Before LOGAN, BARRETT and EBEL, Circuit Judges.


LOGAN, Circuit Judge.

After examining the briefs and appellate record, this panel has determined unanimously that oral argument would not materially assist the determination of this appeal. See Fed. R. App. P. 34(a); 10th Cir.R. 34.1.9. The case is therefore ordered submitted without oral argument.

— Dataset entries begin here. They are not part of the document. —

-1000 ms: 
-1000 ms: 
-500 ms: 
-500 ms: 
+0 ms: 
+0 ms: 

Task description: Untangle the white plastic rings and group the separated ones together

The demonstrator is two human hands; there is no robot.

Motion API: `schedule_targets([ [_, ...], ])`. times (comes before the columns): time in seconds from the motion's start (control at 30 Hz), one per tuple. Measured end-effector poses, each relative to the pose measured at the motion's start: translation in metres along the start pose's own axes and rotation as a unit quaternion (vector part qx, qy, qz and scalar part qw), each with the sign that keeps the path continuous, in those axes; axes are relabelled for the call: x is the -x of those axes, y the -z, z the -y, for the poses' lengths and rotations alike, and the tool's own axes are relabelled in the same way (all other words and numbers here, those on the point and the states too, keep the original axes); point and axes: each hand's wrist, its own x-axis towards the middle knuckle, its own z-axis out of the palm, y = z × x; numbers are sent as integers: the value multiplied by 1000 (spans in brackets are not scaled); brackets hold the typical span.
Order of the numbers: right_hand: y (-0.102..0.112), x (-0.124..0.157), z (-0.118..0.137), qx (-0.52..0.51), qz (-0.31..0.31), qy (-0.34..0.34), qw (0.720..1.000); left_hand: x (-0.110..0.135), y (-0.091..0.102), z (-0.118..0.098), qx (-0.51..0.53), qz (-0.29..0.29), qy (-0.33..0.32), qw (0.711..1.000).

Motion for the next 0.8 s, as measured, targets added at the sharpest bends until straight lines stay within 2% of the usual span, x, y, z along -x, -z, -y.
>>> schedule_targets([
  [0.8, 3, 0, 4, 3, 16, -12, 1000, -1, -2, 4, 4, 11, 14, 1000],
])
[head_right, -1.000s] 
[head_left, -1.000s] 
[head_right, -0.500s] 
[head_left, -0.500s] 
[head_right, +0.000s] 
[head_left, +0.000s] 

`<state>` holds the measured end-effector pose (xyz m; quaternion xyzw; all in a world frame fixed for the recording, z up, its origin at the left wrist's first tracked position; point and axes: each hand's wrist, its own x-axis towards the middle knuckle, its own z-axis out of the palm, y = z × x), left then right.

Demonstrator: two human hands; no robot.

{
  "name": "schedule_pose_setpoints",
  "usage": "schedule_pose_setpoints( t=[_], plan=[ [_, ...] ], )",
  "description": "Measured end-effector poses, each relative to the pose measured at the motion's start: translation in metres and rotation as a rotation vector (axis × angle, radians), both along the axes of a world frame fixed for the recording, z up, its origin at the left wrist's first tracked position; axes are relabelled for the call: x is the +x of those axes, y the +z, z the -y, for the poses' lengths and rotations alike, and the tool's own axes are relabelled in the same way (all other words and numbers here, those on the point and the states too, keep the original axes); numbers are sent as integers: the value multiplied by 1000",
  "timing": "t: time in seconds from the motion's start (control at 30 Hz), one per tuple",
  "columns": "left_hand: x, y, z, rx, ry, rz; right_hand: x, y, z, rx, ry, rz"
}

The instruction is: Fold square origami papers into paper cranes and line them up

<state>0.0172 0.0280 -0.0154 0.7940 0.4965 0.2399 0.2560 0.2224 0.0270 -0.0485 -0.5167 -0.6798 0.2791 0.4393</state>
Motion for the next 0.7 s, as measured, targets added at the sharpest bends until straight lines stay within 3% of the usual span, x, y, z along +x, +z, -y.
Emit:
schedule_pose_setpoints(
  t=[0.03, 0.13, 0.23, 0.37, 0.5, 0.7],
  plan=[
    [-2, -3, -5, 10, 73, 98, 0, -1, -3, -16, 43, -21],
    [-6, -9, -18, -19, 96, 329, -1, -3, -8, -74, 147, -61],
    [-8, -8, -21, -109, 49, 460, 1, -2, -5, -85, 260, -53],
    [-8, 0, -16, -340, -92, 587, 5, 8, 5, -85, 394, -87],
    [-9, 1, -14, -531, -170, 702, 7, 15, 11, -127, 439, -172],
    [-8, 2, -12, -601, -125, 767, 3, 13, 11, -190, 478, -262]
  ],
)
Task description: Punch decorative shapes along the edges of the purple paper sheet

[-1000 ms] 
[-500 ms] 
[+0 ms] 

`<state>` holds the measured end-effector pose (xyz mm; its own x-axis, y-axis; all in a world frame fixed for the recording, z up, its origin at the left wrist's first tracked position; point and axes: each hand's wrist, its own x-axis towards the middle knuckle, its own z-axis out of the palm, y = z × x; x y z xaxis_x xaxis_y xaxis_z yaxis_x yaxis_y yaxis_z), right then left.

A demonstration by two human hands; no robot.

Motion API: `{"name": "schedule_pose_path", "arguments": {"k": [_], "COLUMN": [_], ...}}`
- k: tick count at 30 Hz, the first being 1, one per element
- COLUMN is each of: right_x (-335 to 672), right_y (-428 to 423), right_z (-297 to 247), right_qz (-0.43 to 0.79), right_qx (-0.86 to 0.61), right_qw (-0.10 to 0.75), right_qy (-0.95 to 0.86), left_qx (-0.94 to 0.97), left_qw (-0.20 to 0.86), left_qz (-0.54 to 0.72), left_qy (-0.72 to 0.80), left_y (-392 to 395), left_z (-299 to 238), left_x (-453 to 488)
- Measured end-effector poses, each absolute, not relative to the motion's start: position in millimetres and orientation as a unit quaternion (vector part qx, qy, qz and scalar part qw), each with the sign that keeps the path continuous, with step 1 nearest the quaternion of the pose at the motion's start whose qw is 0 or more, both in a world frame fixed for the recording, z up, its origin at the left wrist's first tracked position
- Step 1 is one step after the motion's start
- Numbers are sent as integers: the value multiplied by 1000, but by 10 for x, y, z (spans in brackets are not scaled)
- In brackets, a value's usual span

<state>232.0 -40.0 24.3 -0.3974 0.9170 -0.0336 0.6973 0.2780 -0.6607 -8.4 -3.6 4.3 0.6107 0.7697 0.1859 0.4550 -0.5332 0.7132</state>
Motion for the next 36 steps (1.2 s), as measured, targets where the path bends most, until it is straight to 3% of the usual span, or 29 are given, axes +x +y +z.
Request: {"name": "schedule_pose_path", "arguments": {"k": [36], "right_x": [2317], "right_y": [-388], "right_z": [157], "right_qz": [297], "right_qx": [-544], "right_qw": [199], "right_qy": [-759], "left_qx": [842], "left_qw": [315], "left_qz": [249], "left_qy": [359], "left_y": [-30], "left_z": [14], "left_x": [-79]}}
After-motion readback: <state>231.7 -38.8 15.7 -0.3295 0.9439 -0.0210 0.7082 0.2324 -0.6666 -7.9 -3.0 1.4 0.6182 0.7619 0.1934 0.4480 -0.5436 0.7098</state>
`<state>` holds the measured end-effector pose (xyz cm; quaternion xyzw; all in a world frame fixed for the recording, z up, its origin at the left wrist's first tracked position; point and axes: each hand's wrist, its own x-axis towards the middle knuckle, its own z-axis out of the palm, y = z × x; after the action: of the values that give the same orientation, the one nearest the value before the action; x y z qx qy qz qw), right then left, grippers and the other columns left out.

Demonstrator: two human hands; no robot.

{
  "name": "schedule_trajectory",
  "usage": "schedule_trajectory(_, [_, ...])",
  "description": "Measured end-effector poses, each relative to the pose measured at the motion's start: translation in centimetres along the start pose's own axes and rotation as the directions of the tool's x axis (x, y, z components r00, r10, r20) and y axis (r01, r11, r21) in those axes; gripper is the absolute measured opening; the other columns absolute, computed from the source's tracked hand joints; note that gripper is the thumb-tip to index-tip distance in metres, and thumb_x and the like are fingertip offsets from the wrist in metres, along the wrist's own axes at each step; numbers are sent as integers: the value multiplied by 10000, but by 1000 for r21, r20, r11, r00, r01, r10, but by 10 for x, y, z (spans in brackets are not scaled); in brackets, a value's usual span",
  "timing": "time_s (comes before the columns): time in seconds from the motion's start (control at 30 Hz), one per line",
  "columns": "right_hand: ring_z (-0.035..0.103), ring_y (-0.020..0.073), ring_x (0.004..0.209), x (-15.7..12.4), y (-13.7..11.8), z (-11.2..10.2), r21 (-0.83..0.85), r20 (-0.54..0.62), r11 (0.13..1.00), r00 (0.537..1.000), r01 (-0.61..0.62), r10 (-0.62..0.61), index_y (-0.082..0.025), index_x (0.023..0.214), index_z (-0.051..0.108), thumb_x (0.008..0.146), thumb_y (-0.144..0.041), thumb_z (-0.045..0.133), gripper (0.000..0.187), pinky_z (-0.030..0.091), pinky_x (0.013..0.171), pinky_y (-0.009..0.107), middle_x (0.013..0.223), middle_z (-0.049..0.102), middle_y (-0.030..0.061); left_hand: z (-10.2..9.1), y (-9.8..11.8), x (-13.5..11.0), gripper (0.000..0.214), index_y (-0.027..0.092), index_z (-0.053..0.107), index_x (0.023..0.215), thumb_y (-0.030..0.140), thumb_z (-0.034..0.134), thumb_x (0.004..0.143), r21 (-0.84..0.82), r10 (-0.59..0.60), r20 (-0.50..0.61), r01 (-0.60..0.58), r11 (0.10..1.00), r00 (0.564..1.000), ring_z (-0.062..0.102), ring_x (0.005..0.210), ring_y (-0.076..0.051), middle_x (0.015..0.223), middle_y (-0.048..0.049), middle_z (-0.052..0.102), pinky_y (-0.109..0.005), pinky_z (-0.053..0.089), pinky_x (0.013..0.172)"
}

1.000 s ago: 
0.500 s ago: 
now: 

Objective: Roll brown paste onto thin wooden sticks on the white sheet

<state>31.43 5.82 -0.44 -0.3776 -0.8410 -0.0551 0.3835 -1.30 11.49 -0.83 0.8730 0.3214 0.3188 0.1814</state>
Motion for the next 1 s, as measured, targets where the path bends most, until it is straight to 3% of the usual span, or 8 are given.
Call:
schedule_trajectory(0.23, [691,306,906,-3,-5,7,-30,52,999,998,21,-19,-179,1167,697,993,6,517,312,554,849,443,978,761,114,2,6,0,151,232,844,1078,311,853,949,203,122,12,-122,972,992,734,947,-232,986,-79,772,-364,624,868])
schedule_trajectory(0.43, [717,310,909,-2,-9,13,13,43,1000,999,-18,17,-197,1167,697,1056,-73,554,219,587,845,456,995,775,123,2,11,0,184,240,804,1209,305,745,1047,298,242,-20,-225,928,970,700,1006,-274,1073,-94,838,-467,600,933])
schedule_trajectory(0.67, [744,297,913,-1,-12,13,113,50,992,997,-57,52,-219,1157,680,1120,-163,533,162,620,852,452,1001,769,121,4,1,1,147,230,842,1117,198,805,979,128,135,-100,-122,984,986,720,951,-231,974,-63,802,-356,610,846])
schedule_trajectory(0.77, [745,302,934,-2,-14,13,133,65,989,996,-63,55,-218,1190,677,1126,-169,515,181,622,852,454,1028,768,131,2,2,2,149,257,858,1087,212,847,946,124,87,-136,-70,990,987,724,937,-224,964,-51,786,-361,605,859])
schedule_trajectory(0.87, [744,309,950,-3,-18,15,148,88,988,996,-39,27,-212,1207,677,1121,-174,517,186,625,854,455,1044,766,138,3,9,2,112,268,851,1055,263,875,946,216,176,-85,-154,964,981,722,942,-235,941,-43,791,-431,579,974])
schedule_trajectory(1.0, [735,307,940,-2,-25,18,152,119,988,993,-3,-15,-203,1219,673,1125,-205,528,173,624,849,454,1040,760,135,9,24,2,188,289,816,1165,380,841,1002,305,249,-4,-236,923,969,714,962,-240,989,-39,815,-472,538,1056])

Plaintiff Tommy Carl Moore appeals the dismissal of his 42 U.S.C. § 1983 complaint and the denial of class certification and dismissal of the class action suit stated in his supplemental complaint. The original complaint against the sheriff of Choctaw County, Oklahoma, asserted he and other prisoners at the Choctaw County Jail were denied due process and equal protection rights, were subjected to cruel and unusual punishment, and denied adequate court access. The complaint sought no compensatory damages, only injunctive relief and punitive damages. The supplemental complaint asserted, on behalf of all prisoners incarcerated now and in the future at the Choctaw County Jail, denial of due process and equal protection with respect to access to law books at the jail, thus restricting adequate court access. Plaintiff asked for injunctive relief and class certification pursuant to Fed. R. Civ. P. 23(a).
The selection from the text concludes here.